Las dos realidades chilena y estadounidense se mezclan y luchan, logrando la una que la otra parezca falsa y mal soñada. “Como si la ciudad y el país y el día que vive y el año que termina / No fueran más que un impreciso telón de colores cambiantes /Un bastidor tramposo que no puede negar la realidad”. El autor no llega a “mudarse” mentalmente a la tierra en que reside. El uso de la tercera persona para referirse a sí mismo es buena muestra de esta dicotomía, así como el constante refuerzo léxico que brinda a Chile la ternura de lo íntimo, mientras que Filadelfia queda con un puñado de metales, tornillos y “tipos que golpean el rodillo de la máquina”, unidos a “el calor y la humedad” que se han propuesto minarle la moral al recién llegado.
Y ante la orfandad provocada por lo desconocido, el escritor busca acogerse a sagrado en las palabras, sin que tampoco éstas tengan demasiado que aportar: “Yo aquí converso con las palabras / Y las palabras me responden (…) / Como esas aburridas competencias / En que ambos contendientes / Conocen de antemano el resultado”. Las palabras no son joviales y juguetonas como en otras obras del autor, no se pierden en los trucos de espejos a los que Trujillo nos tiene acostumbrados. El bucle de una palabra mirándose a si misma y al reflejo de otra palabra no hace otra cosa que tamizar el sentimiento que ésta expresa.
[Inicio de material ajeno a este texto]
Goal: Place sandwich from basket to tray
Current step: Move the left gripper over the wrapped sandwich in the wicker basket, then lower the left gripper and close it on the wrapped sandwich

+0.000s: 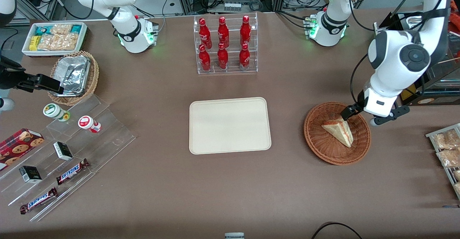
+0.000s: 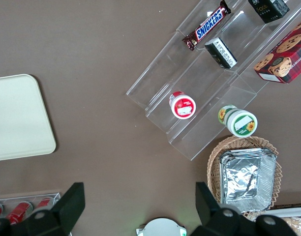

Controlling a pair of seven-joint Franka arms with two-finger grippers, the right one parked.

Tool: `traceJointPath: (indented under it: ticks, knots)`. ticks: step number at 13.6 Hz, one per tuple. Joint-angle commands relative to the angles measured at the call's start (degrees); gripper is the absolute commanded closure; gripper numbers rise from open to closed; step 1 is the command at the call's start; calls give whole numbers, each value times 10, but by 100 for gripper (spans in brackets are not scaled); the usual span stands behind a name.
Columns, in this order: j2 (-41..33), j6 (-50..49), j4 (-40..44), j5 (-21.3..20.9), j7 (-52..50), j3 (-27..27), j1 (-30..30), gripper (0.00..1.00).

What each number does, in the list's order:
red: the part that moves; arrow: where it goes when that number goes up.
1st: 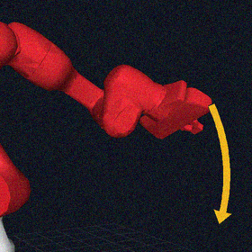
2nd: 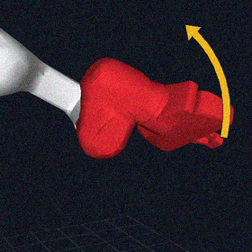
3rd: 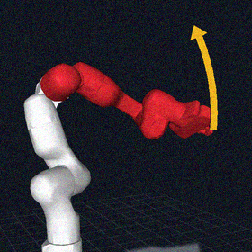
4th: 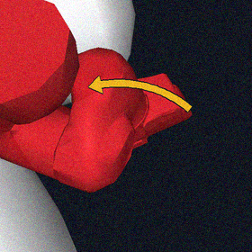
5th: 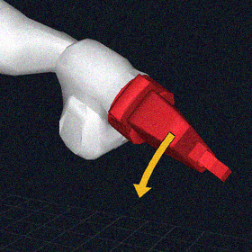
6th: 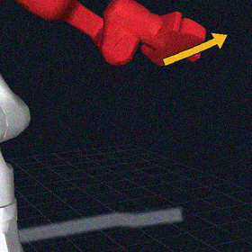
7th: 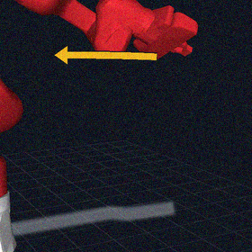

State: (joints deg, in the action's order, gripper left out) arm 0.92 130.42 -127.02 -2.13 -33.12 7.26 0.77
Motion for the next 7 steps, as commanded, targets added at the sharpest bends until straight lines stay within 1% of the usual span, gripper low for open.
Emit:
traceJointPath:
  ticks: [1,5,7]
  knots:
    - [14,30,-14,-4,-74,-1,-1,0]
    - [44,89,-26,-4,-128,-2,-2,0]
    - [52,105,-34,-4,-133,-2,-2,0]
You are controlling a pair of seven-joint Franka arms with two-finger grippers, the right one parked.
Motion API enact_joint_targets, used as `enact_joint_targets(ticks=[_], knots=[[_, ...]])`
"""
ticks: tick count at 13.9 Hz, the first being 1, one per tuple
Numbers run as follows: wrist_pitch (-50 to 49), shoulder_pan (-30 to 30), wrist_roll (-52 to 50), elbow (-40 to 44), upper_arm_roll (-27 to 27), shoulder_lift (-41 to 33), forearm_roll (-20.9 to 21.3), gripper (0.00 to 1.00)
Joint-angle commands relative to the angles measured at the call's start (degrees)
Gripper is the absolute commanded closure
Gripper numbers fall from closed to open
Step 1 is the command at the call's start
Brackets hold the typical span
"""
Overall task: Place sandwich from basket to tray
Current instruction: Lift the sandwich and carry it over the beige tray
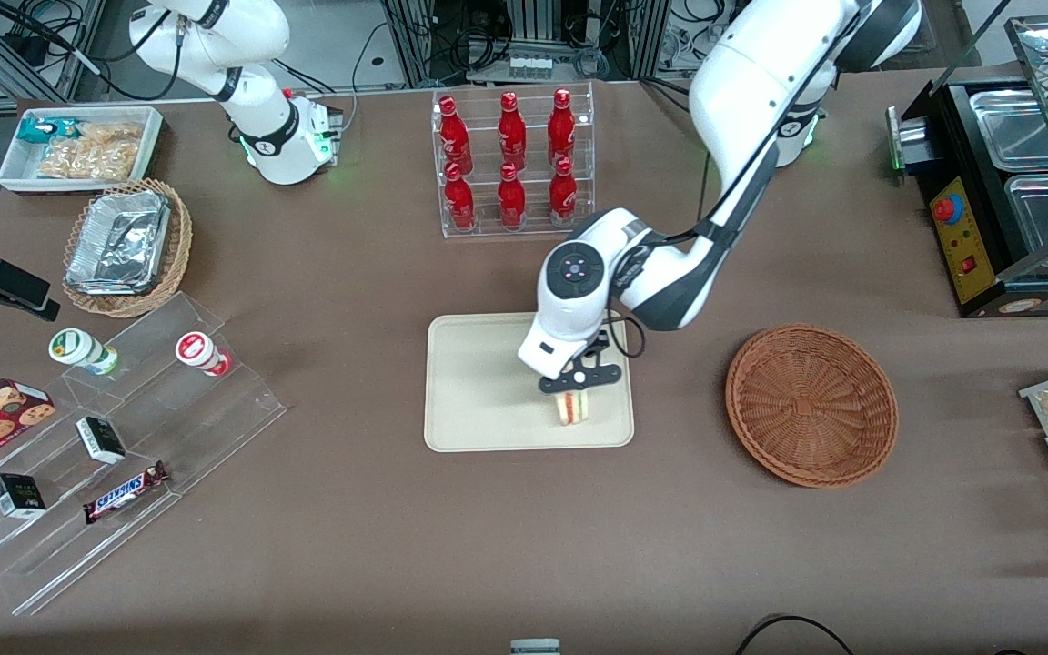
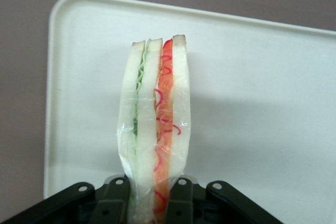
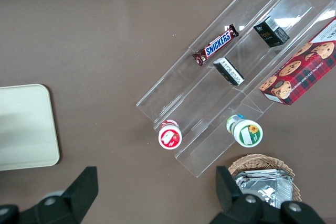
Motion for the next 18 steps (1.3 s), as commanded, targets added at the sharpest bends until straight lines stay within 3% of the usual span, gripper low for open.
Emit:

Pero en algunos poemas de esta obra no caben esas florituras, por lo que las imágenes son honestas, crudas y solitarias sin remordimientos.
A pesar de eso, poco a poco Filadelfia parece que fuera ganando enteros en el universo del autor y en poemas como “Lluvias de verano” éste comienza a reconciliarse con su paisaje diario, a hablar de la hierba, de las hojas, los pájaros y el universo: “Llueve para regalar (…) / Llueve en inglés y en español”. Y las palabras salen de nuevo a seguir organizándose en el orden lúdico al que Trujillo nos tiene ya acostumbrados. En él somos “lector-ojo-poema-presente”, a la vez que disfrutamos de las reflexiones prácticas y estéticas sobre una mesa de jardín llena de nieve.
Los últimos poemas de Postales de Filadelfia consiguen por fin el objetivo secreto del poemario, que no es otro que el de reconciliar al chilote que disfruta de otro día de lluvia y al yankee que glorifica la nieve que “transforma los pinos en estatuas de pinos” mientras cuenta semáforos conduciendo de vuelta a casa por la Main Line. Los poemas de este libro son, al fin y al cabo, diferentes paradas de una muy recomendable ruta emocional que nos hace reflexionar sobre la identidad y la necesidad de conectar con el mundo que nos rodea.